3A is a partially enlarged sectional view of the flange lifter of FIG. 1, and FIG. 3B is a partially enlarged sectional view during operation.

4A is an exploded side sectional view of a lifting rod and a float in the flange lifter of FIG. 1, and FIG. 4B is a plan view of the float.

FIG. 5 is a sectional view showing each operation of bending the work of the flange lifter.

FIG. 6 is a sectional view showing each operation of the flange lifter after bending the work.

FIG. 7 is a sectional view for explaining a lift stroke of the flange lifter in FIG. 1;

FIG. 8 is a cross-sectional view showing each operation of bending a work of a conventional flange lifter.

FIG. 9 is a cross-sectional view showing each operation of a conventional flange lifter after bending a work.

FIG. 10 is a cross-sectional view illustrating a lift stroke of a conventional flange lifter.

[Explanation of symbols]

 Reference Signs List 1 work 1 'flange portion 2 lower die 3 upper die 4 pad 10 flange lifter 11 lifting rod 12 float 14 casing 15 spring material (coil spring) 20 engaging means 21 engaging hole 22 rigid ball 23 engaging groove 24 relief groove

Claims (2)

[Claims] 1. A press die for forming a flange by bending a peripheral portion of a work with a descending upper die and a fixed lower die at a substantially right angle along a side surface of the lower die. A flange lifter that lifts a bent flange part to release a work from a lower die, and is a lift rod that is pushed down by a descending upper die, and is fitted slidably up and down on the outer periphery of the lift rod. The upper die that descends with the lifting rod to a position where it comes into contact with the peripheral edge of the work before bending, the casing fixed to the side of the lower die and supporting the float so that it can move up and down, and the casing On the other hand, the spring material that constantly urges the lifting rod upward and the upper die that descends engages the float with the lifting rod until the upper die that descends contacts the peripheral edge of the work before bending. Start bending the perimeter The upper die is provided with engaging means for releasing the engagement by the lowering force of the upper die so that only the elevating rod is lowered, and when the upper die having bent the peripheral portion of the work starts to ascend, the upper die follows the upward movement. The lifting rod is raised by a spring material, and the lifting rod is raised to a position where it is engaged with the float by the engagement means. When the lifting rod is engaged with the float by the engagement means, the float is raised integrally with the lifting rod. A flange lifter for a press die, wherein a bent flange portion of a work is pushed up by a rising float. 2. An engaging hole formed in a radial direction in a cylindrical portion of a float inserted vertically slidably between a lifting rod and a casing, and a shaft of the engaging hole.
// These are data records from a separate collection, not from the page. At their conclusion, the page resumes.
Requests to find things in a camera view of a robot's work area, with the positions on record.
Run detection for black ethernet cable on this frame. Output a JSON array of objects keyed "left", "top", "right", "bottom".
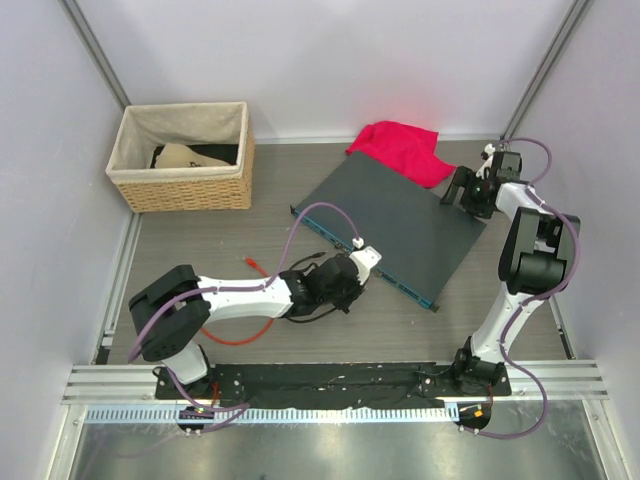
[{"left": 284, "top": 252, "right": 351, "bottom": 324}]

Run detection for grey blue network switch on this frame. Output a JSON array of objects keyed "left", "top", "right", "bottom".
[{"left": 290, "top": 152, "right": 485, "bottom": 310}]

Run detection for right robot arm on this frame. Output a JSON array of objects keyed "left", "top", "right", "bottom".
[{"left": 440, "top": 144, "right": 581, "bottom": 395}]

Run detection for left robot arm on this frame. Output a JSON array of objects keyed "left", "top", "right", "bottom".
[{"left": 128, "top": 248, "right": 380, "bottom": 385}]

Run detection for pink red cloth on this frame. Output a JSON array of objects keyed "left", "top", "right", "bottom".
[{"left": 345, "top": 121, "right": 456, "bottom": 188}]

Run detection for beige and black cloth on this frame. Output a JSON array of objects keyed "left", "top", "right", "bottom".
[{"left": 151, "top": 143, "right": 238, "bottom": 169}]

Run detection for wicker basket with liner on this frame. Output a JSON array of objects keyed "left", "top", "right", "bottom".
[{"left": 106, "top": 101, "right": 255, "bottom": 213}]

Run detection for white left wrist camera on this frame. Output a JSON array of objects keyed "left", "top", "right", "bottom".
[{"left": 349, "top": 237, "right": 382, "bottom": 285}]

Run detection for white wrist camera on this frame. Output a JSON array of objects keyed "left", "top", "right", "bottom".
[
  {"left": 475, "top": 143, "right": 501, "bottom": 180},
  {"left": 349, "top": 237, "right": 382, "bottom": 285}
]

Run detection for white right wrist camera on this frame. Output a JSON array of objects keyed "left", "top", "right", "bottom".
[{"left": 475, "top": 143, "right": 501, "bottom": 180}]

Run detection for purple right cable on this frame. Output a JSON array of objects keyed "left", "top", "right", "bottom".
[{"left": 494, "top": 137, "right": 581, "bottom": 439}]

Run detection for red ethernet cable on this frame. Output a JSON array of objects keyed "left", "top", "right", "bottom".
[{"left": 199, "top": 256, "right": 275, "bottom": 346}]

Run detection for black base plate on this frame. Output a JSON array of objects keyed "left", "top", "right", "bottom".
[{"left": 184, "top": 362, "right": 512, "bottom": 410}]

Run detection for slotted cable duct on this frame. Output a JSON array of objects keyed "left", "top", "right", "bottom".
[{"left": 84, "top": 403, "right": 459, "bottom": 424}]
A rigid ball loosely fitted in the engagement hole with a diameter larger than the direction length, and an engagement groove formed on a part of the outer periphery of the elevating rod and removably engaged with the rigid ball projecting from the inner end of the engagement hole of the float. 2. An escape groove formed on an inner periphery of the casing and protruding from an outer end of an engagement hole of the float, the escape groove being removably engaged with the relief ball. Flange lifter.